• Task goal:
Output all records exactly.

START Data extracts

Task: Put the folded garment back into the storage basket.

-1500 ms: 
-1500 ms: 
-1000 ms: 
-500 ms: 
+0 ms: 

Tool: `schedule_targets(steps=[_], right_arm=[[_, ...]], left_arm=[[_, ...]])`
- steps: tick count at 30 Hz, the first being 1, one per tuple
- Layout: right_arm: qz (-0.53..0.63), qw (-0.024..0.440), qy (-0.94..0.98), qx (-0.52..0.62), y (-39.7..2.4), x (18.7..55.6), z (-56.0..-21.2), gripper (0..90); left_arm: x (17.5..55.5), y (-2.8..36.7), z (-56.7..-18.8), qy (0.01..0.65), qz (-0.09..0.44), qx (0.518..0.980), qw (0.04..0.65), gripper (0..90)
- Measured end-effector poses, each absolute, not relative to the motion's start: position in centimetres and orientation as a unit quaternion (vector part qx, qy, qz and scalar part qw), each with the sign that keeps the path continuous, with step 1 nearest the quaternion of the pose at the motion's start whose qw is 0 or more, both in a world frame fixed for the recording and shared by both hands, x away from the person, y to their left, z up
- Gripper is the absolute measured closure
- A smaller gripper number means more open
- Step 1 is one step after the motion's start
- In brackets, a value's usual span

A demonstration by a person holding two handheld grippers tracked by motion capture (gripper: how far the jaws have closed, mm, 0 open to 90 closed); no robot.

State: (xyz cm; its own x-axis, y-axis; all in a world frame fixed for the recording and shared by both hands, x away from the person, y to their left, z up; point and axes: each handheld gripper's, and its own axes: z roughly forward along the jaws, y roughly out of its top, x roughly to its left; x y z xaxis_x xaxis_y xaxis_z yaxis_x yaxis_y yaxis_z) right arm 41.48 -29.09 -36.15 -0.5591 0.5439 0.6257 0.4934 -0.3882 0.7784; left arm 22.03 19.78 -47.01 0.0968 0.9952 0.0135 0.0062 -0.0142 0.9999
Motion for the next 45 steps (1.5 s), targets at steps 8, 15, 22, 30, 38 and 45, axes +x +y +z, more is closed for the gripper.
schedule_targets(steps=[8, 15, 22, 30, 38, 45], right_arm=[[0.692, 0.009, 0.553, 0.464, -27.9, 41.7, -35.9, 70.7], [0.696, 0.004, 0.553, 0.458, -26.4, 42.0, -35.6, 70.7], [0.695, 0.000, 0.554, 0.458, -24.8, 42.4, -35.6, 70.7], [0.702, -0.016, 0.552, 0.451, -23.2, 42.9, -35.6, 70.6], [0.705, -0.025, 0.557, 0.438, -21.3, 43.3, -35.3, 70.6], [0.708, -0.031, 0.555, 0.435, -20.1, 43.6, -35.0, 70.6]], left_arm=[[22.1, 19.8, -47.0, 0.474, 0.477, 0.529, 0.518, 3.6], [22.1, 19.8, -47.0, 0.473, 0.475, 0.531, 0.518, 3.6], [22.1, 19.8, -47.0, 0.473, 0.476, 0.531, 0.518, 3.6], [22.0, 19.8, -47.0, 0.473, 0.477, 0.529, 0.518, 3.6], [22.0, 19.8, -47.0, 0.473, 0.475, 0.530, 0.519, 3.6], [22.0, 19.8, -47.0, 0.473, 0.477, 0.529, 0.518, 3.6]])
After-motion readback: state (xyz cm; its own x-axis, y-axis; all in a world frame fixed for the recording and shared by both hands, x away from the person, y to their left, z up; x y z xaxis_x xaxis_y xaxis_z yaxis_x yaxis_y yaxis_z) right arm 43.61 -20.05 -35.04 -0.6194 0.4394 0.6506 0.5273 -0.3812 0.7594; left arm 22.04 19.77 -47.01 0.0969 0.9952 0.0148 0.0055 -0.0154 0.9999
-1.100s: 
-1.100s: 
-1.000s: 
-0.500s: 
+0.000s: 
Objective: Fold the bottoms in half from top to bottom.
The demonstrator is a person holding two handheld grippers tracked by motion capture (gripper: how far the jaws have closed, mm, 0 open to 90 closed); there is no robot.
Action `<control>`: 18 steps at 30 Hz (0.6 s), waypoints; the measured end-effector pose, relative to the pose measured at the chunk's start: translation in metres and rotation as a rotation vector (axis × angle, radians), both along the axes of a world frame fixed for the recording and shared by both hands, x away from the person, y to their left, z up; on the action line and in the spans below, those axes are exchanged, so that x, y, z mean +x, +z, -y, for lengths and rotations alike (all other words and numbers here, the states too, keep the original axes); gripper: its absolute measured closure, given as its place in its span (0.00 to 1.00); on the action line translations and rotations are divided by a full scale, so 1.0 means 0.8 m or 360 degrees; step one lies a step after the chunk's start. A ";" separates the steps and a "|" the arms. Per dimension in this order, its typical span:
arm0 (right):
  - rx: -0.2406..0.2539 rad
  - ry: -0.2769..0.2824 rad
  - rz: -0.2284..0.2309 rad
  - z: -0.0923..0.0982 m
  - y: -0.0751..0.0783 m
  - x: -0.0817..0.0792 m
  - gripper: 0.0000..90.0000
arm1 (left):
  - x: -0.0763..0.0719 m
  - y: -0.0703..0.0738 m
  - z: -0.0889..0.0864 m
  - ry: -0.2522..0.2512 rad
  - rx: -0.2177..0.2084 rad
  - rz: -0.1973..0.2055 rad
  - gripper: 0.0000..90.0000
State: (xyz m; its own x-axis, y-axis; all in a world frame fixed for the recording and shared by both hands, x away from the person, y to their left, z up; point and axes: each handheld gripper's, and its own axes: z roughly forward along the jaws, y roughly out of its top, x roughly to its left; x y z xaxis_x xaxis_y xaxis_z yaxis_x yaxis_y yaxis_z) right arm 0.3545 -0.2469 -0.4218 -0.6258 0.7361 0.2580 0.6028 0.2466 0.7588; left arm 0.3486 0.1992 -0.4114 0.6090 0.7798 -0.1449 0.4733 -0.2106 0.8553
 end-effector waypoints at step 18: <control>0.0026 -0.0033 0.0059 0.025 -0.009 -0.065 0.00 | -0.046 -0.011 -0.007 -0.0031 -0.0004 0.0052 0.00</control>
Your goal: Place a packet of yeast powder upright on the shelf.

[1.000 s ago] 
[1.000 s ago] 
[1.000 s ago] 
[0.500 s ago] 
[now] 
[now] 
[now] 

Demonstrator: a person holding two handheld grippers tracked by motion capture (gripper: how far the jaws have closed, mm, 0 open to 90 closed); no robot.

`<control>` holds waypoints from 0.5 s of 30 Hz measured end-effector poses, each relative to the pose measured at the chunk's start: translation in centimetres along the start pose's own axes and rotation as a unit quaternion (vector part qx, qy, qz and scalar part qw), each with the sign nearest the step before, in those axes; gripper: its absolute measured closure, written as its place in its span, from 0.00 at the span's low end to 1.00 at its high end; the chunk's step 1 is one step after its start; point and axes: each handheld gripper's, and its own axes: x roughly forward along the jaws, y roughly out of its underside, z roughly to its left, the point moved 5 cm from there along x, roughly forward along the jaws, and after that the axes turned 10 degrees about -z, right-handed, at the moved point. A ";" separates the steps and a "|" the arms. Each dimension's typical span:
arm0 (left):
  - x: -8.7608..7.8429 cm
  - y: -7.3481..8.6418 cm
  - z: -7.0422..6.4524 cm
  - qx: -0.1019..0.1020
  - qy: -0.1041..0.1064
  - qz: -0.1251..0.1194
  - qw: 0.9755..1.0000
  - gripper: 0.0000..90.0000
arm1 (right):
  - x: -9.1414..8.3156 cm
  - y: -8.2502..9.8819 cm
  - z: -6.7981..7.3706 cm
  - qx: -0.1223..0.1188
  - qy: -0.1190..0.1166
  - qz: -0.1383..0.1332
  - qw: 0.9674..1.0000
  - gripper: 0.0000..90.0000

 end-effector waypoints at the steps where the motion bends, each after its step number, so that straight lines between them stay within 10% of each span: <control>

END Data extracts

• Solution to this task:
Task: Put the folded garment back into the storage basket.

-1500 ms: 
-1500 ms: 
-1000 ms: 
-500 ms: 
+0 ms: 

Tool: `schedule_targets(steps=[_], right_arm=[[_, ...]], left_arm=[[_, ...]])`
- steps: tick count at 30 Hz, the first being 1, one per tuple
- Layout: right_arm: qz (-0.53..0.63), qw (-0.024..0.440), qy (-0.94..0.98), qx (-0.52..0.62), y (-39.7..2.4), x (18.7..55.6), z (-56.0..-21.2), gripper (0..90); left_arm: x (17.5..55.5), y (-2.8..36.7), z (-56.7..-18.8), qy (0.01..0.65), qz (-0.09..0.44), qx (0.518..0.980), qw (0.04..0.65), gripper (0..90)
- Measured end-effector poses, each absolute, not relative to the motion's start: position in centimetres and orientation as a unit quaternion (vector part qx, qy, qz and scalar part qw), each with the sign that keeps the path continuous, with step 1 nearest the quaternion of the pose at the motion's start whose qw is 0 or more, both in a world frame fixed for the recording and shared by both hands, x away from the person, y to their left, z up
- Gripper is the absolute measured closure
- A smaller gripper number means more open
- Step 1 is one step after the motion's start
- In brackets, a value's usual span

A demonstration by a person holding two handheld grippers tracked by motion capture (gripper: how far the jaws have closed, mm, 0 open to 90 closed); no robot.

State: (xyz cm; its own x-axis, y-axis; all in a world frame fixed for the recording and shared by both hands, x away from the person, y to their left, z up; point and axes: each handheld gripper's, and its own axes: z roughly forward along the jaws, y roughly out of its top, x roughly to its left; x y z xaxis_x xaxis_y xaxis_z yaxis_x yaxis_y yaxis_z) right arm 41.48 -29.09 -36.15 -0.5591 0.5439 0.6257 0.4934 -0.3882 0.7784; left arm 22.03 19.78 -47.01 0.0968 0.9952 0.0135 0.0062 -0.0142 0.9999
Motion for the next 45 steps (1.5 s), targets at steps 8, 15, 22, 30, 38 and 45, axes +x +y +z, more is closed for the gripper.
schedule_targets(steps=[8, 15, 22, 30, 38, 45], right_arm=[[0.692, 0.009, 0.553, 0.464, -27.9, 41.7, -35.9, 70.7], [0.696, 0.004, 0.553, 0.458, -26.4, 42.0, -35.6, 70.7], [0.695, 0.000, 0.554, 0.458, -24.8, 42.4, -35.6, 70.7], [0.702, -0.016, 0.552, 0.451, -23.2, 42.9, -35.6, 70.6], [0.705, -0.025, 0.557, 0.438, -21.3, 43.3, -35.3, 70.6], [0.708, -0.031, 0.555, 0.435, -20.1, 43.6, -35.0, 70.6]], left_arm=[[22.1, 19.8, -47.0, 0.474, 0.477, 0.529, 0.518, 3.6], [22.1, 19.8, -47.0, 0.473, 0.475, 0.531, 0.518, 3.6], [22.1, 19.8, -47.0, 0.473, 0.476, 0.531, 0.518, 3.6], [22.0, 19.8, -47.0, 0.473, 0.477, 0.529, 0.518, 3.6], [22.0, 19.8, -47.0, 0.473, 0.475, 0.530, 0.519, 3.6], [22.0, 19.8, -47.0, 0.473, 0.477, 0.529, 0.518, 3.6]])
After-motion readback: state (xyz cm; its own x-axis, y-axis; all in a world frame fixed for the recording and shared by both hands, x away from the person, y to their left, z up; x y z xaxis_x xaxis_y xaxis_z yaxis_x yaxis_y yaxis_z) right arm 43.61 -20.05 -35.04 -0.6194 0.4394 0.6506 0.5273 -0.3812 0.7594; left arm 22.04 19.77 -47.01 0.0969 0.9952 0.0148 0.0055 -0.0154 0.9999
-1.100s: 
-1.100s: 
-1.000s: 
-0.500s: 
+0.000s: 
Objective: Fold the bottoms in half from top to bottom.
The demonstrator is a person holding two handheld grippers tracked by motion capture (gripper: how far the jaws have closed, mm, 0 open to 90 closed); there is no robot.
Action `<control>`: 18 steps at 30 Hz (0.6 s), waypoints; the measured end-effector pose, relative to the pose measured at the chunk's start: translation in metres and rotation as a rotation vector (axis × angle, radians), both along the axes of a world frame fixed for the recording and shared by both hands, x away from the person, y to their left, z up; on the action line and in the spans below, those axes are exchanged, so that x, y, z mean +x, +z, -y, for lengths and rotations alike (all other words and numbers here, the states too, keep the original axes); gripper: its absolute measured closure, given as its place in its span (0.00 to 1.00); on the action line translations and rotations are divided by a full scale, so 1.0 means 0.8 m or 360 degrees; step one lies a step after the chunk's start. A ";" separates the steps and a "|" the arms. Per dimension in this order, its typical span:
arm0 (right):
  - rx: -0.2406..0.2539 rad
  - ry: -0.2769..0.2824 rad
  - rz: -0.2284..0.2309 rad
  - z: -0.0923..0.0982 m
  - y: -0.0751..0.0783 m
  - x: -0.0817..0.0792 m
  - gripper: 0.0000..90.0000
arm1 (left):
  - x: -0.0763..0.0719 m
  - y: -0.0703..0.0738 m
  - z: -0.0889..0.0864 m
  - ry: -0.2522..0.2512 rad
  - rx: -0.2177..0.2084 rad
  - rz: -0.1973..0.2055 rad
  - gripper: 0.0000..90.0000
State: (xyz m; its own x-axis, y-axis; all in a world frame fixed for the recording and shared by both hands, x away from the person, y to their left, z up; point and axes: each handheld gripper's, and its own axes: z roughly forward along the jaws, y roughly out of its top, x roughly to its left; x y z xaxis_x xaxis_y xaxis_z yaxis_x yaxis_y yaxis_z) right arm 0.3545 -0.2469 -0.4218 -0.6258 0.7361 0.2580 0.6028 0.2466 0.7588; left arm 0.3486 0.1992 -0.4114 0.6090 0.7798 -0.1449 0.4733 -0.2106 0.8553
 end-effector waypoints at step 18: <control>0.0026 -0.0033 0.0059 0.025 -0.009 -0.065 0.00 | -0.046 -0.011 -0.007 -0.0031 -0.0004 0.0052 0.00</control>
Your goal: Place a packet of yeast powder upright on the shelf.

[1.000 s ago] 
[1.000 s ago] 
[1.000 s ago] 
[0.500 s ago] 
[now] 
[now] 
[now] 

Demonstrator: a person holding two handheld grippers tracked by motion capture (gripper: how far the jaws have closed, mm, 0 open to 90 closed); no robot.

`<control>` holds waypoints from 0.5 s of 30 Hz measured end-effector poses, each relative to the pose measured at the chunk's start: translation in centimetres along the start pose's own axes and rotation as a unit quaternion (vector part qx, qy, qz and scalar part qw), each with the sign nearest the step before, in those axes; gripper: its absolute measured closure, written as its place in its span, from 0.00 at the span's low end to 1.00 at its high end; the chunk's step 1 is one step after its start; point and axes: each handheld gripper's, and its own axes: x roughly forward along the jaws, y roughly out of its underside, z roughly to its left, the point moved 5 cm from there along x, roughly forward along the jaws, and after that the axes turned 10 degrees about -z, right-handed, at the moved point. A ";" separates the steps and a "|" the arms. Each dimension's typical span:
arm0 (left):
  - x: -8.7608..7.8429 cm
  - y: -7.3481..8.6418 cm
  - z: -7.0422..6.4524 cm
  - qx: -0.1019..0.1020
  - qy: -0.1041..0.1064
  - qz: -0.1251..0.1194
  - qw: 0.9755..1.0000
  - gripper: 0.0000..90.0000
arm1 (right):
  - x: -9.1414..8.3156 cm
  - y: -8.2502..9.8819 cm
  - z: -6.7981..7.3706 cm
  - qx: -0.1223..0.1188
  - qy: -0.1190..0.1166
  - qz: -0.1383..0.1332
  - qw: 0.9674..1.0000
  - gripper: 0.0000..90.0000

 end-effector waypoints at the steps where the motion bends, each after its step number, so that straight lines between them stay within 10% of each span: <control>

The output is done.